Not long after composers started to use the vernacular in passion play texts too, indicating a shift in their literary identity. Even so, in passions plays which applied a mixed approach, the Latin language remained the language of the ‘holy’, whereas worldly matters ̶ in particular narrating sinning ̶ were told in the vernacular. This marked hierarchy between the Latin and the vernacular was kept in place throughout the late Middle ages when the passion plays experienced their heyday within Europe.

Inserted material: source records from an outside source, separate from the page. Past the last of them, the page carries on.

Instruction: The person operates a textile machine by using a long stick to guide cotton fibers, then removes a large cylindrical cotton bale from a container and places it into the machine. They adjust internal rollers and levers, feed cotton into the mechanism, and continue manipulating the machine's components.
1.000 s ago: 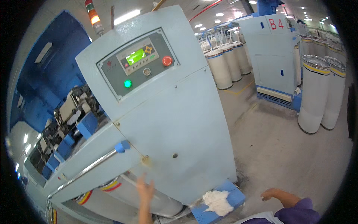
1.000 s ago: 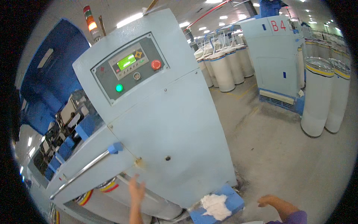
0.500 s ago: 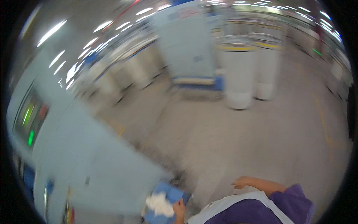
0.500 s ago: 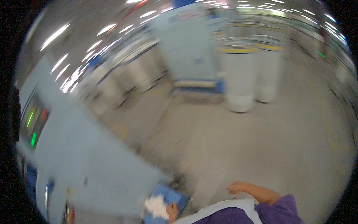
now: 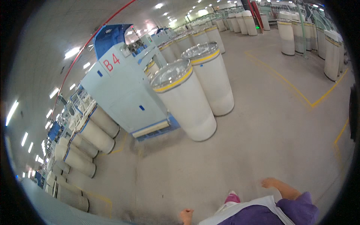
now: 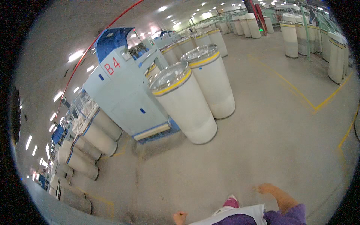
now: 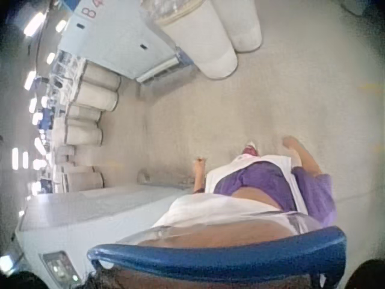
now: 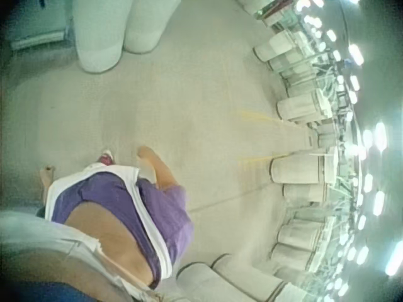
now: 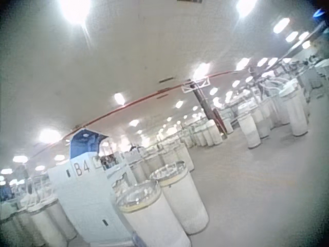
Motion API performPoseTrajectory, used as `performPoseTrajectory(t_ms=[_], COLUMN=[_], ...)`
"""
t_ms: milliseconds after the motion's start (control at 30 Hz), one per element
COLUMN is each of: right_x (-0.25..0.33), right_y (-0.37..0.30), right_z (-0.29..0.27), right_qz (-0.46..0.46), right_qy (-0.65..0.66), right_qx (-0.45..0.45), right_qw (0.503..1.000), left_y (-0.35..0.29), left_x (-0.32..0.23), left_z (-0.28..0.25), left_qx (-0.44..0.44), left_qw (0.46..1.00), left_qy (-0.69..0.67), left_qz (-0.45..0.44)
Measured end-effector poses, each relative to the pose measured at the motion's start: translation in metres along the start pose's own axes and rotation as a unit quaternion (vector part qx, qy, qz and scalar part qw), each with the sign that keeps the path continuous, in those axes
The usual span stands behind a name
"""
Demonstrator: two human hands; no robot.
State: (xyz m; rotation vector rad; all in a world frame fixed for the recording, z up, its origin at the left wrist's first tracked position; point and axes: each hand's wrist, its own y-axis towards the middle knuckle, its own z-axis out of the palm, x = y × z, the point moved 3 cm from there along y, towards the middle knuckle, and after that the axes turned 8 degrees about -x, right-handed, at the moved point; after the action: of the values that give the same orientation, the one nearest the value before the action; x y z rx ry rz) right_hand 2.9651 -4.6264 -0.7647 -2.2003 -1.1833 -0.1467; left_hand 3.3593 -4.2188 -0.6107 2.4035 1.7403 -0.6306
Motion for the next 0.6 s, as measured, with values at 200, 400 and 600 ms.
performPoseTrajectory(t_ms=[200,400,600], right_x=[-0.087,-0.092,-0.183], right_y=[0.011,0.148,0.313], right_z=[-0.050,-0.228,-0.372], right_qz=[0.121,0.208,0.148], right_qy=[-0.026,0.140,0.161], right_qx=[0.077,0.000,-0.083], right_qw=[0.989,0.968,0.972], left_y=[0.176,0.296,0.350], left_x=[-0.180,-0.384,-0.450], left_z=[0.048,0.039,0.031], left_qx=[0.118,-0.041,-0.147], left_qw=[0.982,0.950,0.945], left_qy=[-0.145,-0.241,-0.275], left_qz=[0.033,0.194,0.098])
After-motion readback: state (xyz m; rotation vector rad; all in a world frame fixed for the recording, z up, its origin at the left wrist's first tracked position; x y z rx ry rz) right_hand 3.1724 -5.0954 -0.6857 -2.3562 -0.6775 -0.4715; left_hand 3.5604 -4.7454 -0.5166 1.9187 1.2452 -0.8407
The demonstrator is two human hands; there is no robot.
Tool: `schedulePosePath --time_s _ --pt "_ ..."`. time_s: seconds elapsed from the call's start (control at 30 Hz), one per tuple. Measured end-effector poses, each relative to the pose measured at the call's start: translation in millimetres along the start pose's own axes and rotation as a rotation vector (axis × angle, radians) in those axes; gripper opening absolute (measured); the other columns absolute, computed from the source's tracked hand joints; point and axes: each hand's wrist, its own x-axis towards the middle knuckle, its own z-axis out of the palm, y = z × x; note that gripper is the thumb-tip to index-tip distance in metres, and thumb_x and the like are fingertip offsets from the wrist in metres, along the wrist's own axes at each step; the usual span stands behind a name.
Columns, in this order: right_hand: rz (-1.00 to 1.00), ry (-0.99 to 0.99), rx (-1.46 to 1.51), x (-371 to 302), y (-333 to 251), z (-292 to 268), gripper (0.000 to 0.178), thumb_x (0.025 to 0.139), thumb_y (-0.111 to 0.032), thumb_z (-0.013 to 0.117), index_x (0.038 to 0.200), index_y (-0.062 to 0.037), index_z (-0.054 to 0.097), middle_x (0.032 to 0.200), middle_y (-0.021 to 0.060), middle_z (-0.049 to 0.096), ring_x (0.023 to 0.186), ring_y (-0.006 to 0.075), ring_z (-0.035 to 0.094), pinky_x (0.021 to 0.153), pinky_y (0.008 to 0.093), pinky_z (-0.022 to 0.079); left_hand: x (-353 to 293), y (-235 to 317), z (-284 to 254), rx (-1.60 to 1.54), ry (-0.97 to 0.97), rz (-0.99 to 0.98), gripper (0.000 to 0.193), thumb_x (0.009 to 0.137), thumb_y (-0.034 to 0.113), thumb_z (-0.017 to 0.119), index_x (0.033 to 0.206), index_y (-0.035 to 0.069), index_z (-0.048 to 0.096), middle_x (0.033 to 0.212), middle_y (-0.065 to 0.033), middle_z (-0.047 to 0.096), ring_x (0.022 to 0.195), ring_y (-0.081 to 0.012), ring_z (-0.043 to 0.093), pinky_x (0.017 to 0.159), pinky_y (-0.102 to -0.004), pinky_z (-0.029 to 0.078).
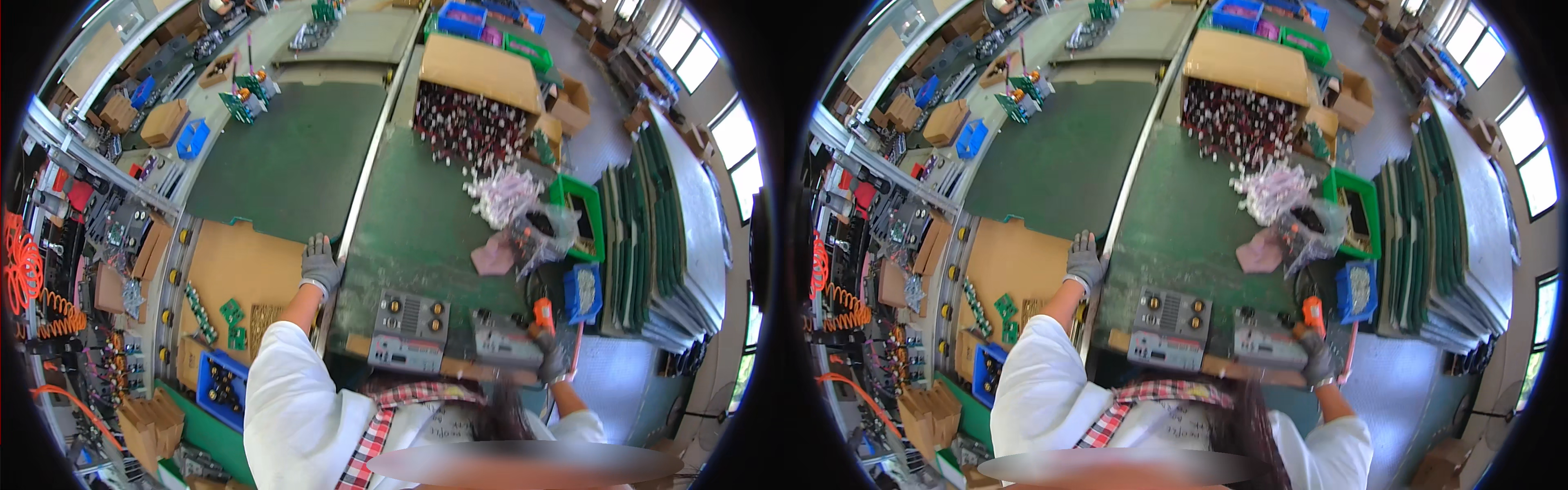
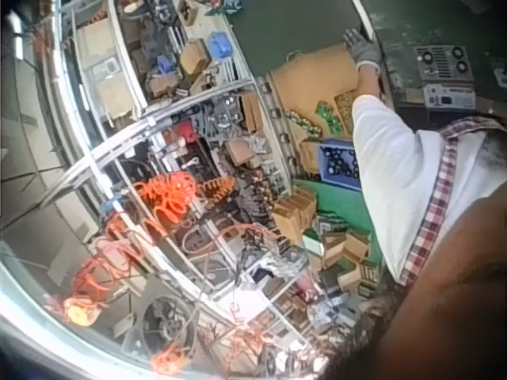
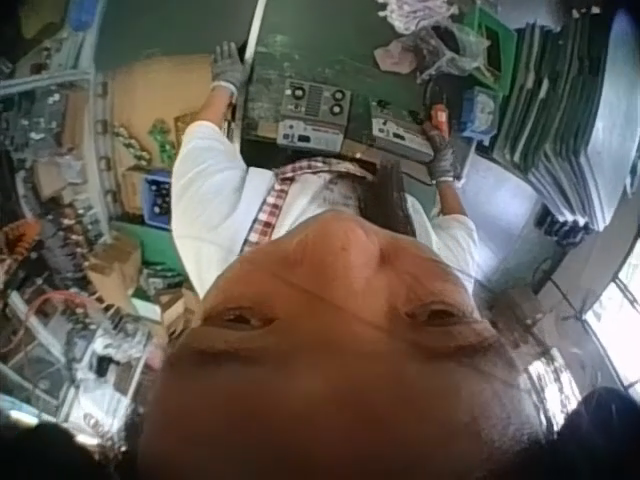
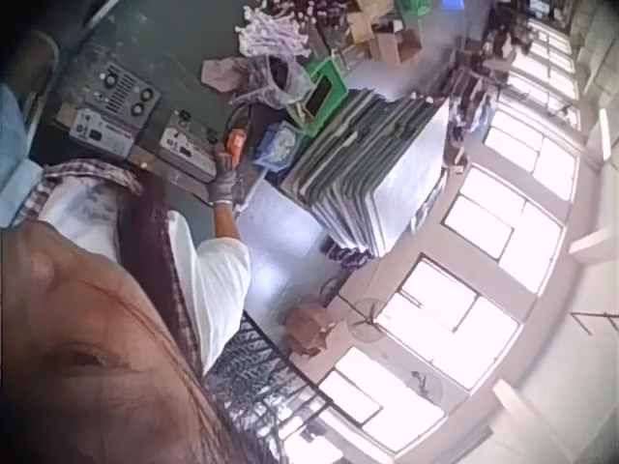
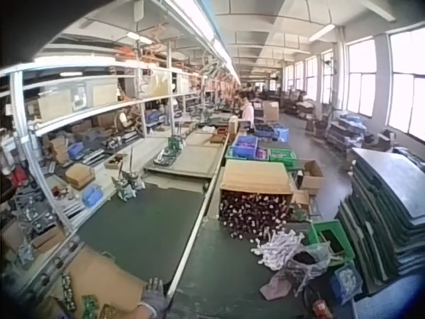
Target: The recorder is assembling an electronic device by installing circuit boards and using a power screwdriver.
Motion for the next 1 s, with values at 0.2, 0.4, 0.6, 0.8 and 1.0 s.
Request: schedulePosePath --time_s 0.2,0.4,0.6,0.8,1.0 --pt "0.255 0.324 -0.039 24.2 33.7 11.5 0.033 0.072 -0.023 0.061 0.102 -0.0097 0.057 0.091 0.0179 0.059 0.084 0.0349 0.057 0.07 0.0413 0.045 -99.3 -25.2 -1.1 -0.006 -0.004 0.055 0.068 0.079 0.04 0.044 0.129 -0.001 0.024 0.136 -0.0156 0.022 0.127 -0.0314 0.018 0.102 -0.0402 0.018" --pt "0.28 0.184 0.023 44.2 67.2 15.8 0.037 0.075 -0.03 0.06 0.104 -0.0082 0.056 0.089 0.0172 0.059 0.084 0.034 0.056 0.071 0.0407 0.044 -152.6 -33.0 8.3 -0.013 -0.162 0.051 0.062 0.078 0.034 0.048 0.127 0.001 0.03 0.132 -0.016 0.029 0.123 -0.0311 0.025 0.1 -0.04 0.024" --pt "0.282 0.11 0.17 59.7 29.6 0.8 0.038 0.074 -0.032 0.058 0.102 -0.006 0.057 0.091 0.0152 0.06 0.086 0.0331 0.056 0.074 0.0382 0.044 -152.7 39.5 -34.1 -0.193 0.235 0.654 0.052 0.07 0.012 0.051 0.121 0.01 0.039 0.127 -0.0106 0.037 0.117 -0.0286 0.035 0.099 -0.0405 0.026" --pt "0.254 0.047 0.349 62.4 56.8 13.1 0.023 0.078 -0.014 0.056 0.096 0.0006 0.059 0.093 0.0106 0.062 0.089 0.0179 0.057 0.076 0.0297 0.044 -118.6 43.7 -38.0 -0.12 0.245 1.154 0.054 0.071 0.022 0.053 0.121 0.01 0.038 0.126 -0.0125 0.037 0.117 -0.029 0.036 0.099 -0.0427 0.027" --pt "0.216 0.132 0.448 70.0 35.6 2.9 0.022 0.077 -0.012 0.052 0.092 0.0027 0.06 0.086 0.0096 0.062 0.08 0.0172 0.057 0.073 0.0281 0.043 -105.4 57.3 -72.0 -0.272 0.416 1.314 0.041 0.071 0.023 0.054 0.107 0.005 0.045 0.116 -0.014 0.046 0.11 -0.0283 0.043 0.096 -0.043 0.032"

The status of the passion play genre fundamentally changed when Christendom was seized in Northern and Western Europe by the Reformation and subsequent confessionalism. Basically, the reformers rejected the passion play genre, a change in status of the genre which as a matter of course also impacted the use of the Latin language. The rare passion plays from this period dismissed the Latin language and favored the vernacular throughout the text. An observation which can be linked to Martin Luther’s translation of the Bible into the vernacular and his and other reformers claim that lay people are able to interpret the Bible themselves, i.e. without the clergy as an intermediary. For the passion plays of the ‘new’ faith, this dictum established the vernacular not only as the language of the ‘holy’ but also as the language of the ‘self’ and therefore the Latin language as the language of the ‘other’, i.e. being the ‘old’ faith. Thus, the roles of the Latin language and the vernacular were exchanged with respect to literary identity formation .

However, this is not the whole story. From the 14th century on in Europe, the Neo-Latin drama as a genre rose, building on the medieval theatre tradition but exclusively using the Latin language. Thus the authors of the Neo-Latin drama have emphasized their literary identity as scholars of the Latin mainly for purposes of education but also building a tradition in its own right. This also applies more specifically to the genre of the passion play even though this genre too seems to have suffered from the Reformation’s impact. An exception to this observation and a staunch example of literary identity shaped by the Latin language is the Christus patiens written and composed by well-known jurist, philosopher, politician and poet Hugo Grotius. Praised by academics of international provenience as a “model of Christian tragedy”, the Christus patiens also showcases the cosmopolitan status of the Latin language.

Considering further research, the next step would be to tackle the other dramas written in Neo-Latin by Grotius which are greatly understudied. The focus of the research should be again on the theme of justice and on the use of the Neo-Latin.